The report confirmed what the agency and other investigators have previously concluded: Massey allowed highly explosive methane gas and coal dust to accumulate, and worn and broken cutting equipment created the spark that ignited the fuel. Broken and clogged water sprayers allowed a mere flare-up to turn into an inferno that ripped through miles of underground tunnels and killed men instantly.
Stricklin said the initial fire was just 20 feet wide, 12 feet long and 8 feet high. Then it met the coal dust and became a chain-reaction event.
Last year, Stricklin said, U.S. mines experienced about 40 such ignitions, and all but one or two were extinguished immediately by miners who had proper training and equipment. At Upper Big Branch, they had neither. MSHA's investigation found 112 miners had no basic safety training whatsoever.
"Every time Massey sent miners into the UBB Mine, Massey put those miners' lives at risk," said MSHA director Joe Main.
The settlement consists of $46.5 million in restitution to the miners' families, $128 million for safety improvements, research and training, and $35 million in fines for safety violations at Upper Big Branch and other Massey mines.
The deal guarantees the families of the dead miners and two co-workers who survived the explosion each receive $1.5 million. Those who accept the payout can still pursue lawsuits, but the $1.5 million will be deducted from any settlement or jury award. At least eight families of dead miners previously settled with Massey.
Virginia-based Alpha CEO Kevin Crutchfield said the agreement represented the best path forward.
"We're particularly pleased that a substantial portion of the settlement is going towards furthering miner safety, which has always been Alpha's guiding principle," he said.
The deal was seen as precedent-setting because of the amount of money and the efforts to make mining safer.
"Alpha definitely knows they had a problem.
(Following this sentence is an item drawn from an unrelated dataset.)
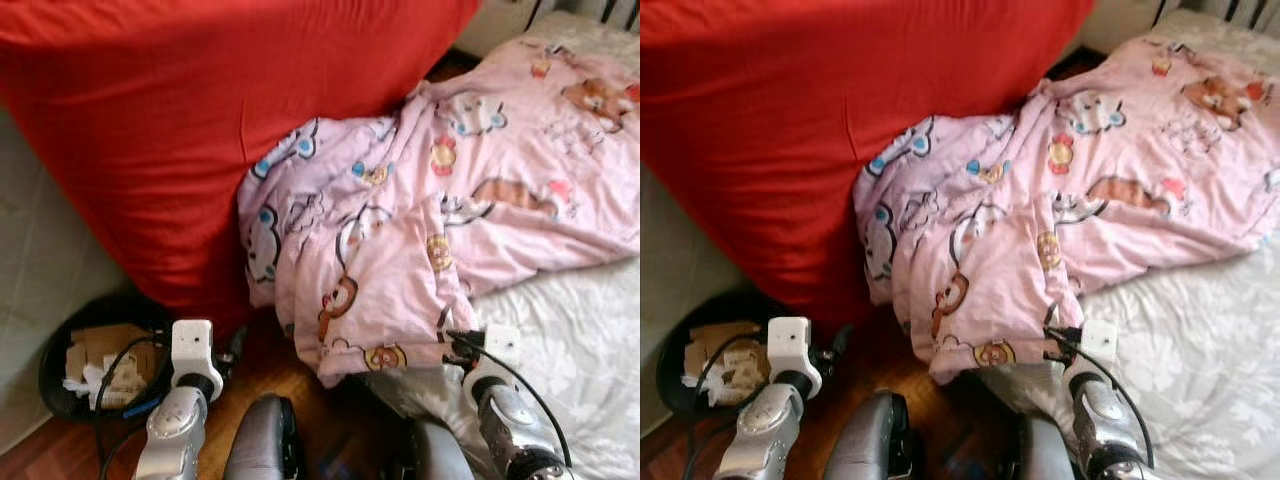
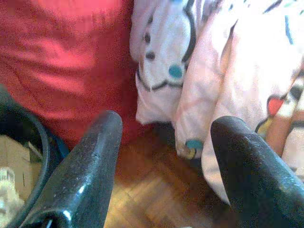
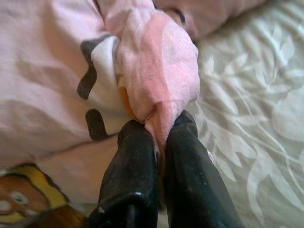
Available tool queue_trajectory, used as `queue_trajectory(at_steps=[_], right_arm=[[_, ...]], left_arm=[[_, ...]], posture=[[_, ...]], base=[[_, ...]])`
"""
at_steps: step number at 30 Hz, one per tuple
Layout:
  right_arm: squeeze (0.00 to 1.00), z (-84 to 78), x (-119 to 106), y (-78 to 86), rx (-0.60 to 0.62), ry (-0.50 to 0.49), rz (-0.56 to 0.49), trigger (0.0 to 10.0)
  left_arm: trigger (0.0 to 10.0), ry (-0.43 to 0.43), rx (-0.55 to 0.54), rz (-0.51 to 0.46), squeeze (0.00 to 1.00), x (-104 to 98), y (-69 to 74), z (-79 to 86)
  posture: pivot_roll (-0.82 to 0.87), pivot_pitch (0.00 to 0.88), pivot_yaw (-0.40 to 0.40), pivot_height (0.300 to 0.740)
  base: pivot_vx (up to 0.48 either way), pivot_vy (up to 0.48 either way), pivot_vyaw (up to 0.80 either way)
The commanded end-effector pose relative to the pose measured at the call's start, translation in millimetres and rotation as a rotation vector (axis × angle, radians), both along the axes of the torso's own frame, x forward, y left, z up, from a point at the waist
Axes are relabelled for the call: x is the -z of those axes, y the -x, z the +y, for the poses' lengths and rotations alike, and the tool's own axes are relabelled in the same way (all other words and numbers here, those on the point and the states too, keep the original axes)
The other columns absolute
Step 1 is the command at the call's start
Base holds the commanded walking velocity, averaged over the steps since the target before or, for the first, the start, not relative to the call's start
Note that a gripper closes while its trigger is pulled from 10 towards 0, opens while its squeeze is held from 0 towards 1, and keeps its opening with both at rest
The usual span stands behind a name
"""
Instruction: Clean up the room
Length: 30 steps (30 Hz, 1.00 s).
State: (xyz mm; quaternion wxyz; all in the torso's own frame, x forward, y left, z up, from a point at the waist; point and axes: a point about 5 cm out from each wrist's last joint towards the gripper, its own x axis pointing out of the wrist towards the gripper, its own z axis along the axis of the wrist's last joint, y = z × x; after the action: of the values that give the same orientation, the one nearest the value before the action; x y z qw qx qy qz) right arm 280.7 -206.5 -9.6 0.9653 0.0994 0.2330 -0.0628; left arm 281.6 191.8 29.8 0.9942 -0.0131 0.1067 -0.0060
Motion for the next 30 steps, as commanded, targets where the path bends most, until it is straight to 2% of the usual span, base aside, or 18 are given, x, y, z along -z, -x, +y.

Whenever they bought Massey, they bought all of Massey's older problems," said Bruce Dial, who runs a mine consulting company out of Pineville, N.C. "This is their way of saying, `Massey did this, we bought Massey, let's settle up and start new.'"
Alpha will invest $48 million in a mine-safety research trust and spend an additional $80 million to improve safety at all of its mines with the latest technology. The improvements will include coating mines with crushed limestone to reduce the risk of a coal-dust explosion; using digital sensors to continuously monitor air flow and methane levels; and adopting emergency oxygen equipment, similar to what firefighters rely on, to give miners an uninterrupted supply of air while trying to escape from an underground accident.
When asked why the Justice Department, not the Department of Labor, initiated such improvements, MSHA said prosecutors have far more discretion about how to use its money and Main conceded: "It's clear to everybody that the U.S. attorney's office can move swifter than we can."
Messina reported from Charleston. Associated Press writer John Raby in Charleston also contributed to this story.